# Work instruction
The whole listing is to be reproduced exactly as given.
=== Section Start ===
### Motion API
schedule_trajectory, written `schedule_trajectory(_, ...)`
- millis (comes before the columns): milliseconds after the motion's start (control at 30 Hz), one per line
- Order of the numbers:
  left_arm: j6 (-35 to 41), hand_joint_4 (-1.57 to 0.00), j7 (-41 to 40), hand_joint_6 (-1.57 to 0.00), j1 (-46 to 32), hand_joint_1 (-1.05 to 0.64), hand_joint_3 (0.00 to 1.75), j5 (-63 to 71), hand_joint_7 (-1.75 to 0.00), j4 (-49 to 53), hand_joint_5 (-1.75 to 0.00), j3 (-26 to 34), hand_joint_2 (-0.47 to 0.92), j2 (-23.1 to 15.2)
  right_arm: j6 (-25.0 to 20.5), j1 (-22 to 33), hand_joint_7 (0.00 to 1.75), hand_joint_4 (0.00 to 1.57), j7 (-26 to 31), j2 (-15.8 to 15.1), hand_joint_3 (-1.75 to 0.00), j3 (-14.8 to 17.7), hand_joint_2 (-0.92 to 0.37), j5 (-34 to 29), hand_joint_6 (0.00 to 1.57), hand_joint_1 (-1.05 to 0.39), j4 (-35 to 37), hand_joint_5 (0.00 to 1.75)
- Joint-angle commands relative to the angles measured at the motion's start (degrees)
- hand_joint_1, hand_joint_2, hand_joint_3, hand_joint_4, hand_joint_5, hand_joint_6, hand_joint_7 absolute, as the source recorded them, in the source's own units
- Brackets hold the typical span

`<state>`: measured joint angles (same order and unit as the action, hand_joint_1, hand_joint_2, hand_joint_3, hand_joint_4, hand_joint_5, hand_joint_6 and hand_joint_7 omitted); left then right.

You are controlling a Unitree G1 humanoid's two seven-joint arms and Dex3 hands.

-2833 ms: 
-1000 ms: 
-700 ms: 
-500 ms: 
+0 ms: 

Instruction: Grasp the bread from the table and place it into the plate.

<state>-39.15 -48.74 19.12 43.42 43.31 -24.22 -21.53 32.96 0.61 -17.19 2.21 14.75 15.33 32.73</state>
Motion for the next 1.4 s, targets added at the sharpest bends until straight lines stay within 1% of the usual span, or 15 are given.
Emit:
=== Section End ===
# Solution for this problem
### Motion API
schedule_trajectory, written `schedule_trajectory(_, ...)`
- millis (comes before the columns): milliseconds after the motion's start (control at 30 Hz), one per line
- Order of the numbers:
  left_arm: j6 (-35 to 41), hand_joint_4 (-1.57 to 0.00), j7 (-41 to 40), hand_joint_6 (-1.57 to 0.00), j1 (-46 to 32), hand_joint_1 (-1.05 to 0.64), hand_joint_3 (0.00 to 1.75), j5 (-63 to 71), hand_joint_7 (-1.75 to 0.00), j4 (-49 to 53), hand_joint_5 (-1.75 to 0.00), j3 (-26 to 34), hand_joint_2 (-0.47 to 0.92), j2 (-23.1 to 15.2)
  right_arm: j6 (-25.0 to 20.5), j1 (-22 to 33), hand_joint_7 (0.00 to 1.75), hand_joint_4 (0.00 to 1.57), j7 (-26 to 31), j2 (-15.8 to 15.1), hand_joint_3 (-1.75 to 0.00), j3 (-14.8 to 17.7), hand_joint_2 (-0.92 to 0.37), j5 (-34 to 29), hand_joint_6 (0.00 to 1.57), hand_joint_1 (-1.05 to 0.39), j4 (-35 to 37), hand_joint_5 (0.00 to 1.75)
- Joint-angle commands relative to the angles measured at the motion's start (degrees)
- hand_joint_1, hand_joint_2, hand_joint_3, hand_joint_4, hand_joint_5, hand_joint_6, hand_joint_7 absolute, as the source recorded them, in the source's own units
- Brackets hold the typical span

`<state>`: measured joint angles (same order and unit as the action, hand_joint_1, hand_joint_2, hand_joint_3, hand_joint_4, hand_joint_5, hand_joint_6 and hand_joint_7 omitted); left then right.

You are controlling a Unitree G1 humanoid's two seven-joint arms and Dex3 hands.

-2833 ms: 
-1000 ms: 
-700 ms: 
-500 ms: 
+0 ms: 

Instruction: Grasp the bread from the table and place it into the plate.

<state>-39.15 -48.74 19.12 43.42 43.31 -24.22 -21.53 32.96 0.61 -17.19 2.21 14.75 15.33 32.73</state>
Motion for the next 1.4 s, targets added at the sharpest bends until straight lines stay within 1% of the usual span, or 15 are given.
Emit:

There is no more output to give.